Try it — Output exactly those lines of the data that lie between the line containing "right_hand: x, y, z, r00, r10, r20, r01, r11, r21" and the final line, both ends counted.

(Given information Opens)

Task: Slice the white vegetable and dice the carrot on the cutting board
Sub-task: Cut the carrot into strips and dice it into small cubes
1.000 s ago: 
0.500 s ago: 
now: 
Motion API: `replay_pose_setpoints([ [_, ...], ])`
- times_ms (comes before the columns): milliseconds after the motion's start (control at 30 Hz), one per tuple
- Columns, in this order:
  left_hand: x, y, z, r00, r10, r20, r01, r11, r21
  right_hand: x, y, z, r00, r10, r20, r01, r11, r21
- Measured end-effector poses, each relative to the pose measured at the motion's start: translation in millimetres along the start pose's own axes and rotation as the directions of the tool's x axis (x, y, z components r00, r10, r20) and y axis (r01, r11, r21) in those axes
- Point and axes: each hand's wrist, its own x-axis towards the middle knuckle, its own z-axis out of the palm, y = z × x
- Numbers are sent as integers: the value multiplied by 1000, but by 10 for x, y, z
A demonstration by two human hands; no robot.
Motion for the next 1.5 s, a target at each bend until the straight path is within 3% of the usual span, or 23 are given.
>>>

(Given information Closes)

Answer for the task —
  right_hand: x, y, z, r00, r10, r20, r01, r11, r21
- Measured end-effector poses, each relative to the pose measured at the motion's start: translation in millimetres along the start pose's own axes and rotation as the directions of the tool's x axis (x, y, z components r00, r10, r20) and y axis (r01, r11, r21) in those axes
- Point and axes: each hand's wrist, its own x-axis towards the middle knuckle, its own z-axis out of the palm, y = z × x
- Numbers are sent as integers: the value multiplied by 1000, but by 10 for x, y, z
A demonstration by two human hands; no robot.
Motion for the next 1.5 s, a target at each bend until the straight path is within 3% of the usual span, or 23 are given.
>>>

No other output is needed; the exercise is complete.